REQUIRED ACTION -
Please transcribe the listing that follows exactly; images are to be excluded.

PROVIDED INFORMATION -
===

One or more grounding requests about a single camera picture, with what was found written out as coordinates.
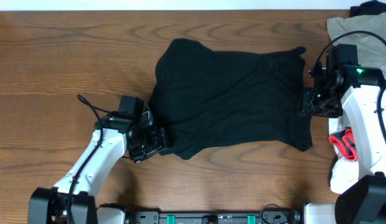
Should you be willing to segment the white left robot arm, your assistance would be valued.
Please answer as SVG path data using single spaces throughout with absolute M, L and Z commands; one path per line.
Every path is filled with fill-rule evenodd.
M 96 206 L 96 197 L 125 154 L 139 163 L 168 147 L 164 128 L 105 117 L 86 150 L 51 189 L 37 188 L 29 200 L 28 223 L 134 223 L 131 211 L 116 204 Z

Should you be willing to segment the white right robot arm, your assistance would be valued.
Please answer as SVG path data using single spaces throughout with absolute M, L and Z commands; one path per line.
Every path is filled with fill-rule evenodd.
M 378 68 L 343 65 L 313 71 L 303 110 L 337 118 L 346 115 L 358 155 L 358 177 L 334 203 L 309 203 L 304 223 L 386 223 L 386 80 Z

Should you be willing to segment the black t-shirt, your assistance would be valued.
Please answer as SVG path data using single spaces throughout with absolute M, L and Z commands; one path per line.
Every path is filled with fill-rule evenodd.
M 304 52 L 215 51 L 195 40 L 173 40 L 156 65 L 149 100 L 167 132 L 166 154 L 188 160 L 210 147 L 257 141 L 308 150 L 311 117 L 298 113 Z

===

EXERCISE RESULT -
One or more grounding requests about a single camera picture, with what was found written out as coordinates.
Should you be willing to segment the white left robot arm, your assistance would be valued.
Please answer as SVG path data using single spaces throughout with absolute M, L and Z commands; one path per line.
Every path is filled with fill-rule evenodd.
M 96 206 L 96 197 L 125 154 L 139 163 L 168 147 L 164 128 L 105 117 L 86 150 L 51 189 L 37 188 L 29 200 L 28 223 L 134 223 L 131 211 L 116 204 Z

Should you be willing to segment the white right robot arm, your assistance would be valued.
Please answer as SVG path data using single spaces throughout with absolute M, L and Z commands; one path per line.
Every path is filled with fill-rule evenodd.
M 378 68 L 343 65 L 313 71 L 303 110 L 337 118 L 346 115 L 358 155 L 358 177 L 334 203 L 309 203 L 304 223 L 386 223 L 386 80 Z

Should you be willing to segment the black t-shirt, your assistance would be valued.
Please answer as SVG path data using single spaces throughout with absolute M, L and Z commands; one path per line.
Every path is filled with fill-rule evenodd.
M 304 52 L 215 51 L 195 40 L 173 40 L 156 65 L 149 100 L 167 132 L 166 154 L 188 160 L 210 147 L 257 141 L 308 150 L 311 117 L 298 113 Z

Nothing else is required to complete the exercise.